Mr. Lukianoff, thank you for speaking with us today. In your book, you and Dr. Haidt talk about sitting down in Greenwich Village to discuss your plans for undertaking this project. You have written other books in the past; however, what is the main difference writing when you have a co-author? How does this process differ from books one writes on his own?
Writing with a co-author is risky, especially if you are friends with the person. A lot of people have their egos tied up in the particular way they construct their prose. Something that was really helpful in writing with Haidt was understanding that he is a phenomenal writer and trusting in that. The way we ended up dividing it up was I took the lead on most the preliminary work, the structure, some of the ideas, and researching some of the major incidents.

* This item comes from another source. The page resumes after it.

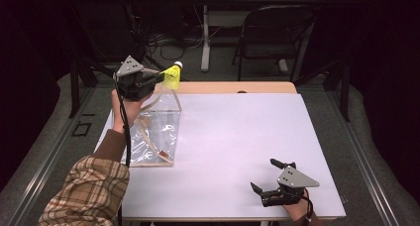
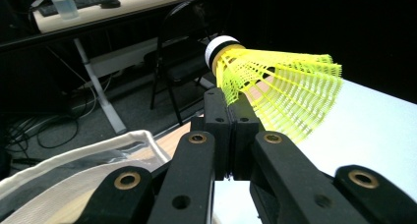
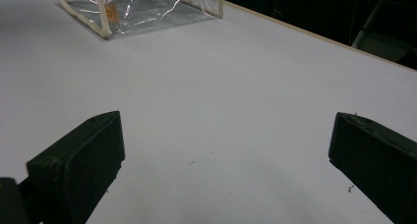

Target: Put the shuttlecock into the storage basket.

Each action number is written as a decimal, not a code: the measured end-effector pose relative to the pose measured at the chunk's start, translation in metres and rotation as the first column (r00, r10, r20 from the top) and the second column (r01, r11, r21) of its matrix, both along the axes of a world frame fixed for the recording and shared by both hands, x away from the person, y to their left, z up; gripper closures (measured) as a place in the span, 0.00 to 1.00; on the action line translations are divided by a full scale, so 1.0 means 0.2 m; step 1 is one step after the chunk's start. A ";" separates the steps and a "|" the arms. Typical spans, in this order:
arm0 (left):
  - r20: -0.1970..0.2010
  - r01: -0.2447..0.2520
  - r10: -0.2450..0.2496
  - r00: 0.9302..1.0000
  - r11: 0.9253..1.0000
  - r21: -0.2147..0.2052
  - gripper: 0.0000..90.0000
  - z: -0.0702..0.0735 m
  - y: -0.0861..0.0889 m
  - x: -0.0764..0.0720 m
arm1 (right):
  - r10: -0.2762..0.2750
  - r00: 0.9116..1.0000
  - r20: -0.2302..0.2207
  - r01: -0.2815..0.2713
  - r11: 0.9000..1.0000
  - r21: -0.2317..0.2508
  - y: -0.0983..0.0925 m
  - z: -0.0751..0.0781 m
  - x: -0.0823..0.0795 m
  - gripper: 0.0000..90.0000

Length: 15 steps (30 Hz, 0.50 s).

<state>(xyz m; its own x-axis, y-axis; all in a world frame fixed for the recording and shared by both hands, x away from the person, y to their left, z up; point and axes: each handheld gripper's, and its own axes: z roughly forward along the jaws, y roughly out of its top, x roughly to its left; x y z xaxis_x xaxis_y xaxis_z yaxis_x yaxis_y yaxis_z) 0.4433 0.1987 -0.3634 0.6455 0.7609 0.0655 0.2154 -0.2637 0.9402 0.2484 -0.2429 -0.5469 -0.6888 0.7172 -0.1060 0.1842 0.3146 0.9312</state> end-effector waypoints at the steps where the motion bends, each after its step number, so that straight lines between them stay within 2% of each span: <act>1: 0.004 -0.004 0.004 1.000 1.000 0.000 1.00 0.00 0.01 0.00 | 0.000 1.000 0.001 0.000 1.000 0.000 0.00 0.00 0.00 0.00; 15: 0.019 -0.049 0.050 0.999 0.999 -0.020 1.00 0.03 0.09 0.00 | -0.001 1.000 -0.004 0.001 1.000 -0.001 0.00 0.00 0.00 0.00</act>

As we got to the end of the book, Jon added in a lot more about the science, data, and areas of his expertise from psychology to Emile Durkheim and really perfected the wording. All throughout, we got fantastic help from the staff at FIRE (The Foundation for Individual Rights in Education), especially my chief researcher Pamela Paresky and my assistant Eli Feldman. We got careful, thoughtful help and feedback from dozens of people and we were so thankful that we even put the acknowledgments up online so even people who did not read the book could see them.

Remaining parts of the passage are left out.